Na semana passada, discutimos o tema da responsabilidade penal das pessoas jurídicas em crimes ambientais, e que devido a sua importância, e a impossibilidade de esgotar o tema em um único artigo, demandou uma necessária continuação, para que alguns desdobramentos sejam melhor observados, o que ora passamos a fazer.
Como mencionado anteriormente, a evolução jurisprudencial no Brasil, após o marco decisório do Supremo Tribunal Federal que permitiu a responsabilização penal autônoma das empresas, sem a exigência de condenação simultânea das pessoas físicas envolvidas, inaugurou novos desafios e incertezas, particularmente para o produtor rural, que se viu inserido em um emaranhado normativo de complexa interpretação.

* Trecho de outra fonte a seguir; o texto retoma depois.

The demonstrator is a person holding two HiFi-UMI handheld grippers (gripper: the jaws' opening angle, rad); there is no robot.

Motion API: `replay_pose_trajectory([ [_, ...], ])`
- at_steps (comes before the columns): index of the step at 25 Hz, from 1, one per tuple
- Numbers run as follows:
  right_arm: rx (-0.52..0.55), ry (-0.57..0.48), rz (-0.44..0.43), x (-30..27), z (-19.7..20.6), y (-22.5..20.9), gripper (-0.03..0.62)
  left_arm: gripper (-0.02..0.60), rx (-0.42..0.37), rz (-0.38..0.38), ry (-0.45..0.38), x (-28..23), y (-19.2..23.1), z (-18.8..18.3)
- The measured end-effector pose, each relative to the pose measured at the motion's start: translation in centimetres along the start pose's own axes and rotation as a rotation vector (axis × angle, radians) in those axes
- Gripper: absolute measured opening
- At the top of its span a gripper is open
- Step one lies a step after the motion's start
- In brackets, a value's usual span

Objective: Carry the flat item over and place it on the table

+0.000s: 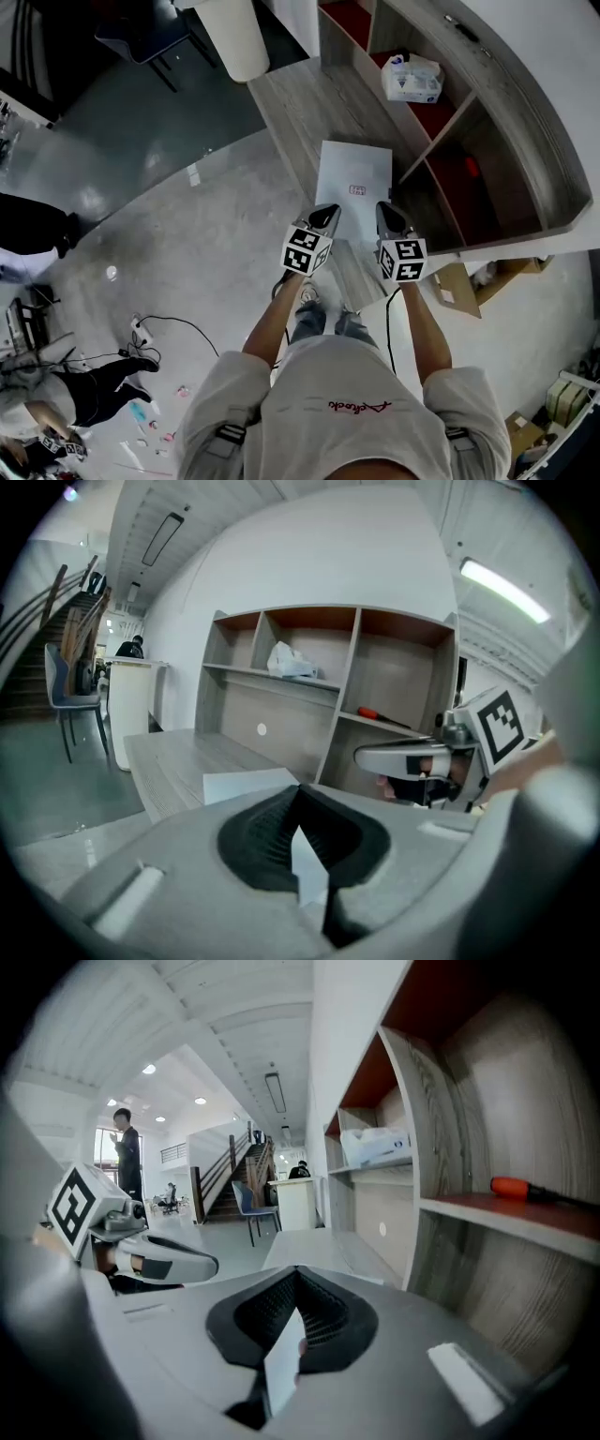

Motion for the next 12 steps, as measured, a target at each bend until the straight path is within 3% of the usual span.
replay_pose_trajectory([
  [3, 0.012, -0.054, 0.009, 1.7, -2.4, 0.4, 0.005, 0.000, -0.003, 0.001, -0.043, 1.8, -0.9, -1.6],
  [9, 0.014, -0.155, 0.029, 3.4, -7.2, 0.4, 0.005, 0.000, -0.103, -0.006, -0.131, 4.1, -2.6, -6.2],
  [12, 0.022, -0.180, 0.038, 4.1, -8.3, 0.0, 0.005, 0.000, -0.104, -0.002, -0.166, 4.3, -3.4, -7.8],
])
Point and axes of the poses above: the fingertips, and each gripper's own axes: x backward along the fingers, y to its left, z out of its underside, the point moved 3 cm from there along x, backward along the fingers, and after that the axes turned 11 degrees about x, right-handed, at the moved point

“Assim, ante tantas nuances, ressaltamos que permanece a necessidade de um aprimoramento legislativo e jurisprudencial que permita a efetiva aplicação das sanções penais de maneira justa e eficaz”
Na sequência, importante detalhar que esse novo paradigma impõe desafios significativos, sendo o primeiro deles a forma de execução das sanções penais impostas às pessoas jurídicas, uma vez que a aplicação de penas privativas de liberdade é, evidentemente, inaplicável; o que leva à necessidade de sanções alternativas, como multa, restrição de direitos e prestação de serviços à comunidade. Essas sanções, previstas na Lei de Crimes Ambientais levantam questões sobre sua eficácia e adequação como instrumentos de repressão penal.

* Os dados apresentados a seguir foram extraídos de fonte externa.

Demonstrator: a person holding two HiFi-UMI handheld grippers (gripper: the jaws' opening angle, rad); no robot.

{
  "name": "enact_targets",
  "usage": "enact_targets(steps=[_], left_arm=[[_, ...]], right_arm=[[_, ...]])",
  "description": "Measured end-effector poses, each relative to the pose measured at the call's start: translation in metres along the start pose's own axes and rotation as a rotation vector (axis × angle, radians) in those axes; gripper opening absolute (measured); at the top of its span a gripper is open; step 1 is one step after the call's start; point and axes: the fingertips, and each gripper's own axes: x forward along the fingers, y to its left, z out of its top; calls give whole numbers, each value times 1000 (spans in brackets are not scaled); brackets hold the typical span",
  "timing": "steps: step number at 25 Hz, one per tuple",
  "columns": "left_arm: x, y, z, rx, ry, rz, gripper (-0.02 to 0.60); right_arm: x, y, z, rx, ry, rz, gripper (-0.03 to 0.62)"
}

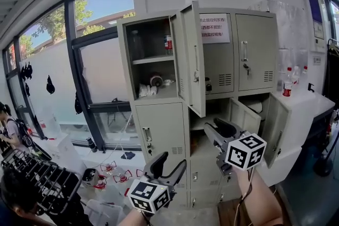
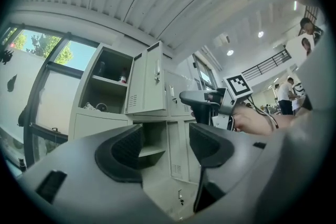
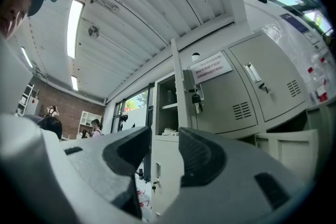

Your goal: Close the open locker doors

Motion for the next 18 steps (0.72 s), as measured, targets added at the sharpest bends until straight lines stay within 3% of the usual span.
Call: enact_targets(steps=[9,18], left_arm=[[57,19,12,28,-29,50,273],[85,28,15,53,-49,106,272]], right_arm=[[48,-36,6,2,0,63,163],[70,-42,7,-45,-1,146,163]])
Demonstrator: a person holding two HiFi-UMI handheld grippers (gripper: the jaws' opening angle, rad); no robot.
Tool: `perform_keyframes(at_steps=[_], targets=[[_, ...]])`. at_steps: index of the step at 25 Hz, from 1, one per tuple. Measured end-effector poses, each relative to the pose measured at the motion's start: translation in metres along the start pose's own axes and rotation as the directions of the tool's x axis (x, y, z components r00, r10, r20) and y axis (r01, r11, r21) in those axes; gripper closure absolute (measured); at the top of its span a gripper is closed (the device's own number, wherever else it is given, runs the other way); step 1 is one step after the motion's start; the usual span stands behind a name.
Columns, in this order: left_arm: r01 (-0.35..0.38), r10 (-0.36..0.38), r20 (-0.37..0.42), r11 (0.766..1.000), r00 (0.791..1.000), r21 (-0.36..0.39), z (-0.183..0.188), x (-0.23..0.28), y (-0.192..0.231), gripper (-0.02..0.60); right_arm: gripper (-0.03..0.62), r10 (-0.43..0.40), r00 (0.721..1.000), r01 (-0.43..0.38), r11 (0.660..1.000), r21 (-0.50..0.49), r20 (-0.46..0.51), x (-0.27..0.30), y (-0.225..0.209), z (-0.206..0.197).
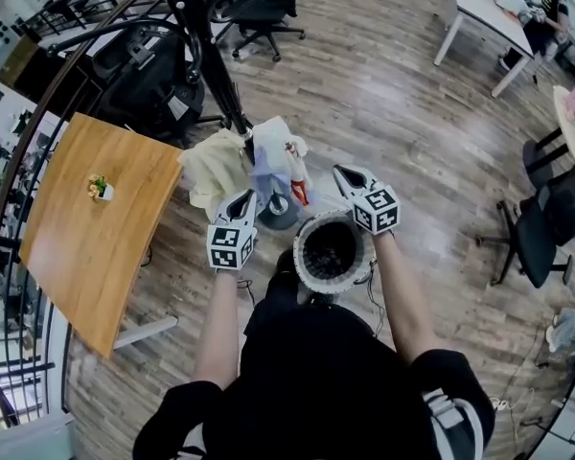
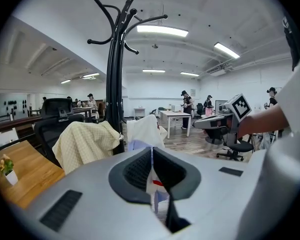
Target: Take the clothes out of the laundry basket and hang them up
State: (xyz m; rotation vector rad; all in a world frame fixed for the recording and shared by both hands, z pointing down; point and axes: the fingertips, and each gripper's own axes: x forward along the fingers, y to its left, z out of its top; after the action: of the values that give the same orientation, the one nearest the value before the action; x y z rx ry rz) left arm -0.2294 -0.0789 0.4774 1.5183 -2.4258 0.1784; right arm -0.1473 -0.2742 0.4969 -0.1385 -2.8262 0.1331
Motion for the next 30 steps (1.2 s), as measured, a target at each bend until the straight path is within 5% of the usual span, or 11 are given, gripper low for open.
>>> perform_keyframes(at_steps=[30], targets=[[-0.024,0.025,0.023,0.999,0.999,-0.021,-0.011,-0.039,-0.011,0.552,0.588,-0.018,0.999,0.016,0.999,-0.036,-0.047,-0.065,0.018,-0.027]])
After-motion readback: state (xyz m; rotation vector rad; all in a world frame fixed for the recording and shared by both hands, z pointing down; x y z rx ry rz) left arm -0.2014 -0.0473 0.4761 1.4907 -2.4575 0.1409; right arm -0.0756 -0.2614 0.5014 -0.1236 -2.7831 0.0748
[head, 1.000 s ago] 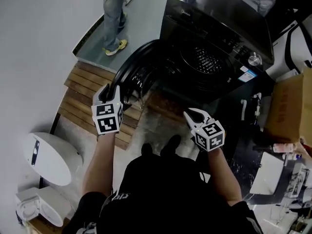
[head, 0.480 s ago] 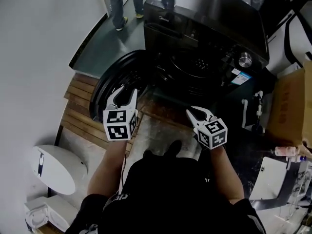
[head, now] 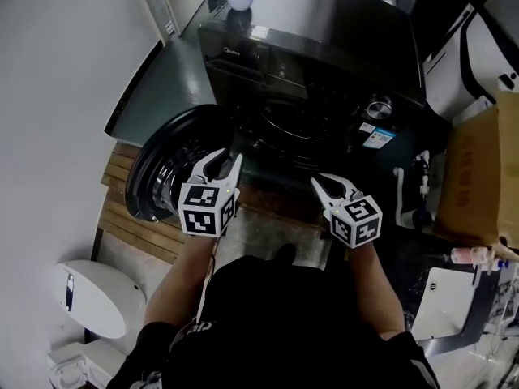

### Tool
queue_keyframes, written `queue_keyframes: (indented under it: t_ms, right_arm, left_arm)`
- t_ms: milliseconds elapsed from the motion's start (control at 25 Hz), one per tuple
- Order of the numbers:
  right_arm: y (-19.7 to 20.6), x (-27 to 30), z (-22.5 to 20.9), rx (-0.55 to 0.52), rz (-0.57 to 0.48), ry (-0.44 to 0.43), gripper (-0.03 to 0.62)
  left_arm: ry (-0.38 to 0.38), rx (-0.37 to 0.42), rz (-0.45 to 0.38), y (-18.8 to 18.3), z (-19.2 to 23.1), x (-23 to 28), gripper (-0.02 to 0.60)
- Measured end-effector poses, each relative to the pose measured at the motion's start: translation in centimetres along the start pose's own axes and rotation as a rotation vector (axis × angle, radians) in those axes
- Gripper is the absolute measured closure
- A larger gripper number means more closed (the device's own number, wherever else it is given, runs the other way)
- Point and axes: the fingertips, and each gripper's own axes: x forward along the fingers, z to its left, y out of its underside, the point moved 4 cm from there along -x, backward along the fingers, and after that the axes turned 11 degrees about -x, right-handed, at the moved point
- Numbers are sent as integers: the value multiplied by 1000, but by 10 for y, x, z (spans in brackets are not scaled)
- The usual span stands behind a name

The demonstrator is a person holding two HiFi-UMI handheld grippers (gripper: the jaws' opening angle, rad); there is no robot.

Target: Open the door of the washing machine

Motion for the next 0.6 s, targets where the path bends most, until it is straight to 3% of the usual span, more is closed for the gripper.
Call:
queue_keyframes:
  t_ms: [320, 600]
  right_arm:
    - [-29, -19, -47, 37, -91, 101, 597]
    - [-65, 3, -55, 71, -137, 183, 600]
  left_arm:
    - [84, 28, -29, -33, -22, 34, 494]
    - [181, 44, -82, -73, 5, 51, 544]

Mais adiante, a questão da prescrição também merece atenção especial, ao passo que o STJ, em diversas oportunidades, tem reafirmado que as regras de prescrição previstas no Código Penal se aplicam também aos crimes ambientais cometidos por pessoas jurídicas, exceto quando a pena imposta for exclusivamente a de multa. Fato problemático, pois as particularidades das pessoas jurídicas, como a continuidade de suas operações e a dispersão de suas responsabilidades, podem complicar a determinação do prazo prescricional e a execução da punição.
Merece destaque, a possibilidade de as pessoas jurídicas firmarem Acordo de Não Persecução Penal – ANPP com os órgãos correspondentes, desde que os crimes investigados sejam exclusivamente praticados contra o meio ambiente. Logo, para formalização do ANPP com pessoas jurídicas, deverão ser observadas as exigências cumulativas dos artigos 27 e 28 da Lei n.º 9605/98, bem como do art. 28 – A do Código de Processo Penal.

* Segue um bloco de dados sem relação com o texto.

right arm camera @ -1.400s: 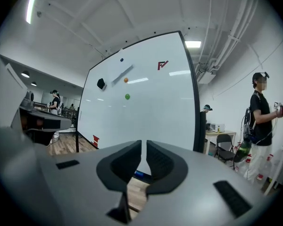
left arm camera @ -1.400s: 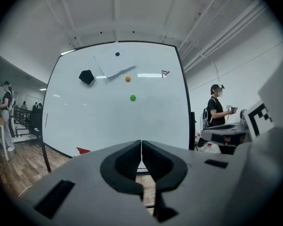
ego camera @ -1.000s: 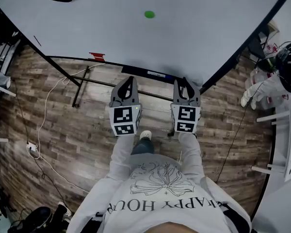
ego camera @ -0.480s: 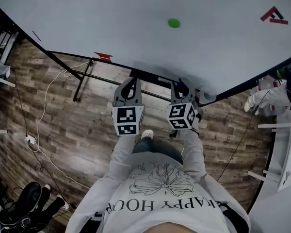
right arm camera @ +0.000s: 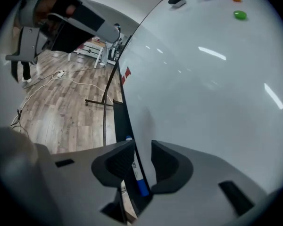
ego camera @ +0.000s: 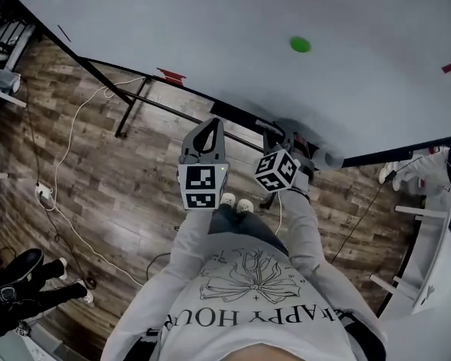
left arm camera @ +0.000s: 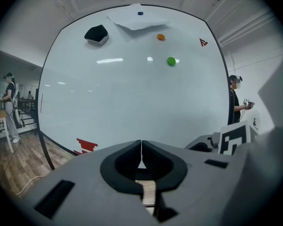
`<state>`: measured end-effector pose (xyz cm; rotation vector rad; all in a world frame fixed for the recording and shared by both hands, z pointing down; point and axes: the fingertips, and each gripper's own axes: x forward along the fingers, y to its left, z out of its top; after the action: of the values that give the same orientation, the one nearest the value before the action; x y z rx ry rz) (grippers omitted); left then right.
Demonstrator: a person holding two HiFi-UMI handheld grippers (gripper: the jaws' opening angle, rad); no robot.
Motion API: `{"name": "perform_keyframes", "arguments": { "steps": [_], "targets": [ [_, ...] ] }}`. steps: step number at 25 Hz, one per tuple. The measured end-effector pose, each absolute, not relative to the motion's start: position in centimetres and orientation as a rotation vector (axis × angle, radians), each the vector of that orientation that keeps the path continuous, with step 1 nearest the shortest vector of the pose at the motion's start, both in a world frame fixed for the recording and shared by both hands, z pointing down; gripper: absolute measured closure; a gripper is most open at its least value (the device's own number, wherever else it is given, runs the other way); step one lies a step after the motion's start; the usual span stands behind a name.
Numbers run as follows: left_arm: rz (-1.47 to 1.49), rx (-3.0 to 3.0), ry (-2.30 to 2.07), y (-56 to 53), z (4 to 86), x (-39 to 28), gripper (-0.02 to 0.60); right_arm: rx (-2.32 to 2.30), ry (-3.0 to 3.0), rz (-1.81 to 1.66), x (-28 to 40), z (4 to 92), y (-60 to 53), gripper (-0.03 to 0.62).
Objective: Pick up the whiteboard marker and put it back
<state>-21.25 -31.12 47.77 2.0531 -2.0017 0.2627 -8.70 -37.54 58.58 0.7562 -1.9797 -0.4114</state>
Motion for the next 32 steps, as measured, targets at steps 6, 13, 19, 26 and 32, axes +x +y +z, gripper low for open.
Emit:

E ainda na esteira das controvérsias, tem-se a possibilidade ou não de transferência de responsabilidade penal em casos de incorporação de empresas. Para dirimir a questão, emerge o princípio da intranscendência da pena, consagrado no artigo 5º, inciso XLV, da Constituição, o qual impede que a responsabilidade penal de uma empresa seja transferida para outra em caso de fusão ou incorporação. Essa interpretação foi confirmada pelo STJ no julgamento do REsp 1.977.172, onde se decidiu que a responsabilidade penal não pode ser transferida junto com as obrigações patrimoniais da empresa incorporada protegendo o princípio de que a punição deve se restringir ao autor do ilícito, evitando a extensão indevida de sanções a entidades que não participaram diretamente do ato ilícito.
Assim, ante tantas nuances, ressaltamos que permanece a necessidade de um aprimoramento legislativo e jurisprudencial que permita a efetiva aplicação das sanções penais de maneira justa e eficaz, garantindo que as pessoas jurídicas respondam adequadamente por suas ações sem violar os princípios fundamentais do direito penal, uma vez que a ausência de clara regulamentação tem gerado uma atmosfera de insegurança jurídica que impacta diretamente o setor rural.